Il problema vero è che il dialogo educativo deve svolgersi in un clima di ascolto reciproco, tra persone che hanno coscienza di vivere insieme un’avventura in cui tutti sono coprotagonisti del proprio sapere e tutti portatori di un’esperienza. E in cui il professore non è tanto un fornitore di dati e nozioni, ma un compagno di viaggio più grande, che quell’avventura l’ha già vissuta. Se questo non c’è, si studia per la scuola e basta. Ma, l’ha già detto Quintiliano, noi impariamo non per il voto, ma per la vita. E’ la vita in gioco (non solo quella degli studenti, ovviamente)! Se questo non si capisce, non può scattare niente e anche il più grande capolavoro diventa, a leggerlo, a guardarlo, ad ascoltarlo, solo un altro argomento del programma da svolgere.

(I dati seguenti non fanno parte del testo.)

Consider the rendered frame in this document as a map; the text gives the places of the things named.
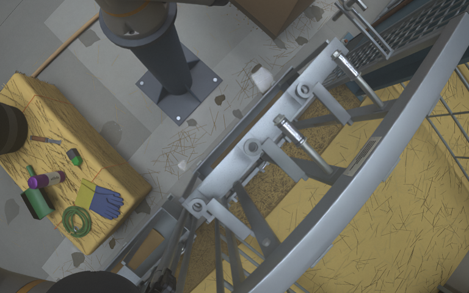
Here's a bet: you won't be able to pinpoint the tan wooden pole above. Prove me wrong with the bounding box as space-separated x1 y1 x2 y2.
31 12 101 79

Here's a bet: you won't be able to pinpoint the brown handled knife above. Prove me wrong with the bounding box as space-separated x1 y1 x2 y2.
30 135 63 146

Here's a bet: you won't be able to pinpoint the yellow and blue glove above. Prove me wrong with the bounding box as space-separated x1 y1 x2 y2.
74 178 125 221

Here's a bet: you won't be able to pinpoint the grey lever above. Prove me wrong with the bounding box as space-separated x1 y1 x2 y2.
334 0 395 60

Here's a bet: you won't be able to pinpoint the grey and green block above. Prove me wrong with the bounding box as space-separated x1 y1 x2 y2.
65 148 84 167

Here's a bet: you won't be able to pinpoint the white cylinder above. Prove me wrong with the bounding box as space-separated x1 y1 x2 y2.
250 65 275 94

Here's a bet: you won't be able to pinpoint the purple and white spray can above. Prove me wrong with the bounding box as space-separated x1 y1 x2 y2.
27 170 67 190

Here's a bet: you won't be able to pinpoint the grey feed barrier frame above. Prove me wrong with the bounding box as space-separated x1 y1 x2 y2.
105 12 469 293

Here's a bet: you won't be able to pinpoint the grey wire mesh panel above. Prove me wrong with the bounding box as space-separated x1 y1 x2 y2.
424 65 469 173

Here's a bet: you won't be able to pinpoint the brown cardboard box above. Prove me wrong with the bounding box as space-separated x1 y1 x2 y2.
230 0 316 40

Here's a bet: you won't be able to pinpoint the grey label plate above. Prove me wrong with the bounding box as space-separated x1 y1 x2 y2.
343 136 382 178

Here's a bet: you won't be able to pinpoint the grey yoke tube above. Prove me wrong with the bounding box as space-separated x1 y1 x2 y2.
331 50 386 109
273 114 335 175

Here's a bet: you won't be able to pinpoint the grey metal grating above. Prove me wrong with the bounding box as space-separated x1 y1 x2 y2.
322 0 469 89

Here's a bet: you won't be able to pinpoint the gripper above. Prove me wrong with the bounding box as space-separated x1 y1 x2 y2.
148 267 177 293

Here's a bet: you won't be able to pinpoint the brown board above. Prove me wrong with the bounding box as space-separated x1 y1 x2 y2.
125 228 166 272

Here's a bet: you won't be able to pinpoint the grey flat catch bar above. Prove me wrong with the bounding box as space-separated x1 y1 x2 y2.
206 197 254 239
312 82 353 126
261 138 309 183

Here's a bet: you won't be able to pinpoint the yellow straw bale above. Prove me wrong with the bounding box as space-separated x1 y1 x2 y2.
0 72 153 256

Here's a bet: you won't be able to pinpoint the green coiled rope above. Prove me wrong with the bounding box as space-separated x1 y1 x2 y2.
61 205 93 239

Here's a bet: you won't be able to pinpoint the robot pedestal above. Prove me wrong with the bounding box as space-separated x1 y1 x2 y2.
98 10 223 126

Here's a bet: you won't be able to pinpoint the green bottle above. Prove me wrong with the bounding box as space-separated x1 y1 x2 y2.
24 164 56 217

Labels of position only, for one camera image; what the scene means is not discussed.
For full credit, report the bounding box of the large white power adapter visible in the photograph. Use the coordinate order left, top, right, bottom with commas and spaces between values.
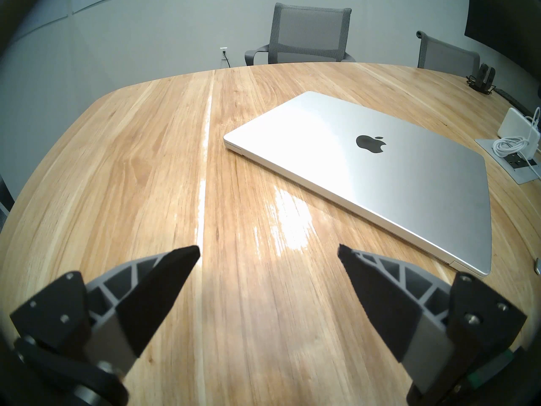
497, 107, 541, 150

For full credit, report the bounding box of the grey mesh chair without armrests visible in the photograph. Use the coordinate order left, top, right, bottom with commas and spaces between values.
416, 30, 481, 78

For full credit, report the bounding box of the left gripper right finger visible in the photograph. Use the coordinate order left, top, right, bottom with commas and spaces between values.
338, 245, 527, 393

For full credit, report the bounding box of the large black TV screen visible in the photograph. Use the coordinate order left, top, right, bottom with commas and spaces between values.
464, 0, 541, 78

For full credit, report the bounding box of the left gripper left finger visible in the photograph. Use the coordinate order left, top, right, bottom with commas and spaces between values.
9, 245, 201, 374

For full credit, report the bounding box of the silver table outlet box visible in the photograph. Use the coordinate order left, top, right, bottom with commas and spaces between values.
475, 137, 541, 185

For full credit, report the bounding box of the silver MacBook laptop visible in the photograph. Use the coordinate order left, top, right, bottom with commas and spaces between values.
223, 91, 493, 277

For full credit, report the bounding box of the white MagSafe charging cable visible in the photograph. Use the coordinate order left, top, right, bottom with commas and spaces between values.
492, 107, 541, 277

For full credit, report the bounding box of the grey mesh chair with armrests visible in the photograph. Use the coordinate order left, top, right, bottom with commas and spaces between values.
244, 3, 356, 66

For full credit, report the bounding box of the black controller charging dock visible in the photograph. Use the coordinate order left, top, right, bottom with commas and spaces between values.
467, 63, 497, 95

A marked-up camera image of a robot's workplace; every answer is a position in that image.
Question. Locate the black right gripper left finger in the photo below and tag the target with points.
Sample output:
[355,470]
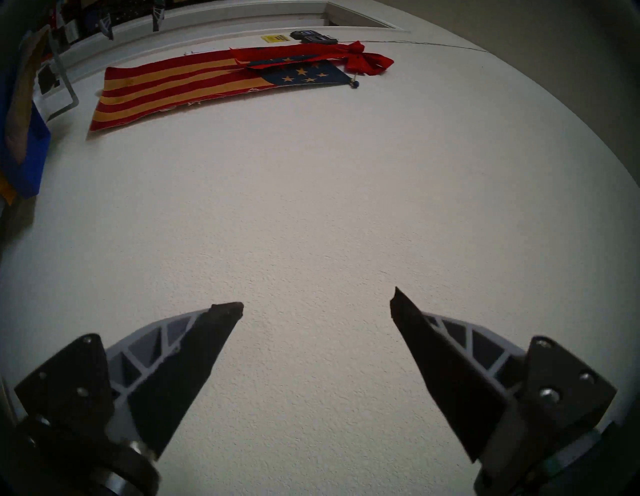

Tornando a Leopardi, durante un’interrogazione ho chiesto a tre ragazze presenti quella sera al cinema di dirmi una parola che loro avrebbero voluto abbinare all’autore. Infinito, mi ha detto una; domanda, ha aggiunto un’altra; speranza, la terza (!). Nessuna ha pensato alla parola pessimismo, quella che viene di solito in mente a tutti. Allora ho capito che avevano capito. E ho capito anche perché per loro è stato importante andare tutti insieme (ed invitare anche me) a vedere (in un tardo pomeriggio autunnale) il film sul giovane favoloso.